(665f) Sacrificial Presodiation Additive Toward High-Capacity Sodium All-Solid-State Batteries

Sodium all-solid-state batteries (NaSSBs) are garnering interest due to their sufficient element resources and superior safety features. Using an alloy-type anode in the full cell configuration, such as tin (Sn) and antimony (Sb), can substantially enhance capacity and energy density comparing to state-of-art hard carbon anode. Additionally, due to the high Na+ diffusivity, the alloy and de-alloy process do not require mixing with electrolytes to enhance ionic conductivity, which reduces inactive component in NaSSBs. However, the irreversible loss of Na⁺ at the alloy anode side during the initial cycle results in diminished capacity and stability, impairing the battery's overall performance. This study presents an easy-to-implement cathode presodiation strategy that effectively mitigates Na⁺ loss with an additive in the cathode and improves overall energy density. Na2S was used as the main component in pre-Na agent due to the large theoretical capacity (~700mAh/g) and matched Na+ ion extraction voltage (~1.8V vs.

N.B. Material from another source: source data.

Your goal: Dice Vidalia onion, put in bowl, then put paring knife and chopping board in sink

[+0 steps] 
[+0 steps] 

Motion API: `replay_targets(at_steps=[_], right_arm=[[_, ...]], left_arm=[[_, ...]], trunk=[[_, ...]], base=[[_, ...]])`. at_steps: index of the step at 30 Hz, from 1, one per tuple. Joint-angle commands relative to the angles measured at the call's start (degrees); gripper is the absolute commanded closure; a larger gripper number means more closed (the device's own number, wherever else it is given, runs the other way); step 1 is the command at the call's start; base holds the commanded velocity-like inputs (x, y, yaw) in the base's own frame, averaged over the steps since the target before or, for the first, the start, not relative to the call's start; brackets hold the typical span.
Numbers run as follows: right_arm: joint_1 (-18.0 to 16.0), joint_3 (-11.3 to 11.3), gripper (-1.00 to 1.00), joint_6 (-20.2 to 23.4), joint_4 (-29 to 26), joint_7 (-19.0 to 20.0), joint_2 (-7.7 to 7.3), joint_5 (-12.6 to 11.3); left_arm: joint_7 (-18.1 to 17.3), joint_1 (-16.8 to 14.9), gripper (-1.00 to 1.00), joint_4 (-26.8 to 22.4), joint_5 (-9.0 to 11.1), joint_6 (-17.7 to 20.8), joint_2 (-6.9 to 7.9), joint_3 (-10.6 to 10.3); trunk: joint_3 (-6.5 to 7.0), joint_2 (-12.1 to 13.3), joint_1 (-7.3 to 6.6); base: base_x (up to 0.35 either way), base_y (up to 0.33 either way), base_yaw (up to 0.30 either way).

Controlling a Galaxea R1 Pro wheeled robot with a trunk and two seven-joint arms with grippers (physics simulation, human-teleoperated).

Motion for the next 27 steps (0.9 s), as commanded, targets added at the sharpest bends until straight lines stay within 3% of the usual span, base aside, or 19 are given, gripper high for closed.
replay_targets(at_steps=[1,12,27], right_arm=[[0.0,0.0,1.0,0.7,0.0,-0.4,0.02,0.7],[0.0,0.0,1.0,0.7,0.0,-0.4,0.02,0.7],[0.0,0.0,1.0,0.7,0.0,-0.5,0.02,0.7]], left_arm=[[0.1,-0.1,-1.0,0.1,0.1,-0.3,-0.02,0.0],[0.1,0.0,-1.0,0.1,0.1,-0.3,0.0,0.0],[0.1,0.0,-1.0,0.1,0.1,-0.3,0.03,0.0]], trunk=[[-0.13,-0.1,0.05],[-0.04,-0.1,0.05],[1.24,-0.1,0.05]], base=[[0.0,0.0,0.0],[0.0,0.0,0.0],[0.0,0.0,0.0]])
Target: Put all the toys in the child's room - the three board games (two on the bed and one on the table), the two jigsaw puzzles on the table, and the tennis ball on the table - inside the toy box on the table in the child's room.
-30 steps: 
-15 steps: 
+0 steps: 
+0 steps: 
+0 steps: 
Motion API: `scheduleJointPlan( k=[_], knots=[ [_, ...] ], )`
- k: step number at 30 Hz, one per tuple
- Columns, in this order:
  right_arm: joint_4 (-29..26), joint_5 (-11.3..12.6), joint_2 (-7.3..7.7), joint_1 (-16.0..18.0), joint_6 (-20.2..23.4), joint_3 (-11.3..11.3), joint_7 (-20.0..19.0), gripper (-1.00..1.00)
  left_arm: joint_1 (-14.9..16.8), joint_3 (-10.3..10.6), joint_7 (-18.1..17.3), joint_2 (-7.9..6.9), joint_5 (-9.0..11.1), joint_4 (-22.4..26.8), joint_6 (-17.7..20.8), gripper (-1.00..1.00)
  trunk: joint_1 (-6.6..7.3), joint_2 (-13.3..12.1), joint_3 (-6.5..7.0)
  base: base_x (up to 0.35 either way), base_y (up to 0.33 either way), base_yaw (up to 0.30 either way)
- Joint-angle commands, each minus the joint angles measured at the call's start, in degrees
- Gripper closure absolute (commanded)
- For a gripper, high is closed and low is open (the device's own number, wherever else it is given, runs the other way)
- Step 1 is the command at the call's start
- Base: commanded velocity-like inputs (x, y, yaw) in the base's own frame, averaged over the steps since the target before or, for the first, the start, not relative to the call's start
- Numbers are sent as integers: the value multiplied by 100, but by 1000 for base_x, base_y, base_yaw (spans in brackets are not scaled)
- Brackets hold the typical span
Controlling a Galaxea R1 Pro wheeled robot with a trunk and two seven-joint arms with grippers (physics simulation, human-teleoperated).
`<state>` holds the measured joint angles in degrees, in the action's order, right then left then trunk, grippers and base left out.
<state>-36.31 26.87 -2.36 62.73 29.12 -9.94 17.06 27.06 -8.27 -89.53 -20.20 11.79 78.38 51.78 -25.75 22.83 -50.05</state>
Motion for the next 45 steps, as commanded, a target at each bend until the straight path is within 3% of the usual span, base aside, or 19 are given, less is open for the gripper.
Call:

Na/Na+). Other components of Na₃PS₄ (NPS) and acetylene black (AB) were used to activate Na2S by introducing ionic and electronic conductivity. The optimized composition of pre-Na agent (Na2S:NPS:C=2:1:1) delivers a high capacity of 550mAh/g with a 90% utilization of its theoretical capacity,. Material characterization reveals the mechanism of the sodium supplement process: chemical composition and electrochemical changes during charging. The cell performance with NaCrO₂ (NCO), Na_0.55Ni_0.1Fe_0.1Mn_0.8O₂ (NNFM) cathode, and Sn, Sb anode shows good material compatibility, promoted cycling performance and interfacial stability. This work goes beyond previous efforts by first providing a scalable, accessible, and efficient method to enhance the full-cell performance of NaSSBs significantly, advancing the technology of solid-state batteries, and offering a promising avenue for sustainable and efficient energy storage.